# [Information supplied]
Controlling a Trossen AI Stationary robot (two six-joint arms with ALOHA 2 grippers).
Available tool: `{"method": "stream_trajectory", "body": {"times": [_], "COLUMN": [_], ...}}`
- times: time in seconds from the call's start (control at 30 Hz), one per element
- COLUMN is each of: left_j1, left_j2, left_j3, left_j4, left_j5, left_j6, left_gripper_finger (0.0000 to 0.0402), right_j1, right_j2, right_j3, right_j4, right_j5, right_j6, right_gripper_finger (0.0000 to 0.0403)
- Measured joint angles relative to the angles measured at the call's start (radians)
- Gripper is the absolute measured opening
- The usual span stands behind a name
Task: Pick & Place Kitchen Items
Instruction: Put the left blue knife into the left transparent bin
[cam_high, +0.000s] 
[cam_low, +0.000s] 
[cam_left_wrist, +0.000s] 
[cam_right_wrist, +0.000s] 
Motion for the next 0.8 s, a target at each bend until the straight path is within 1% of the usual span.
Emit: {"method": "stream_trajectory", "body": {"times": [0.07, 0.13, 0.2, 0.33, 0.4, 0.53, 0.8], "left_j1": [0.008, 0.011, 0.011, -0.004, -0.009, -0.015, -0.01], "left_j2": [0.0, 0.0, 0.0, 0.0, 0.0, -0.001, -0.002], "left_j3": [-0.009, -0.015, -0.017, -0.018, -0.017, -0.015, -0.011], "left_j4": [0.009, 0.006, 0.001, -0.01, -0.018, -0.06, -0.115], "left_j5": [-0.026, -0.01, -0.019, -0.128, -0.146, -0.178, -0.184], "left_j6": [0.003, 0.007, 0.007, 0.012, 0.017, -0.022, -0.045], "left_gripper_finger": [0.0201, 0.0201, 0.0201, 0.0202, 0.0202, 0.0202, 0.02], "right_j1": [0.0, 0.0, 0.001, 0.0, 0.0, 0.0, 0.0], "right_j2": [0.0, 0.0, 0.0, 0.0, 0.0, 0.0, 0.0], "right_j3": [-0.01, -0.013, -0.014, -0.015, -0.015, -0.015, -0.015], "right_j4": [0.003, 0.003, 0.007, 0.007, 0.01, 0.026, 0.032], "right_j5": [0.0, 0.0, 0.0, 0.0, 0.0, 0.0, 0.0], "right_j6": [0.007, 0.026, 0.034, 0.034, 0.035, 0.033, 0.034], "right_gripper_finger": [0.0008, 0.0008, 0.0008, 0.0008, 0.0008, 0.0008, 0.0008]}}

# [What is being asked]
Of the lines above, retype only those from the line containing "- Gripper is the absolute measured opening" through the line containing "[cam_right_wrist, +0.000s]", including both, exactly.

# [Response area]
- Gripper is the absolute measured opening
- The usual span stands behind a name
Task: Pick & Place Kitchen Items
Instruction: Put the left blue knife into the left transparent bin
[cam_high, +0.000s] 
[cam_low, +0.000s] 
[cam_left_wrist, +0.000s] 
[cam_right_wrist, +0.000s] 

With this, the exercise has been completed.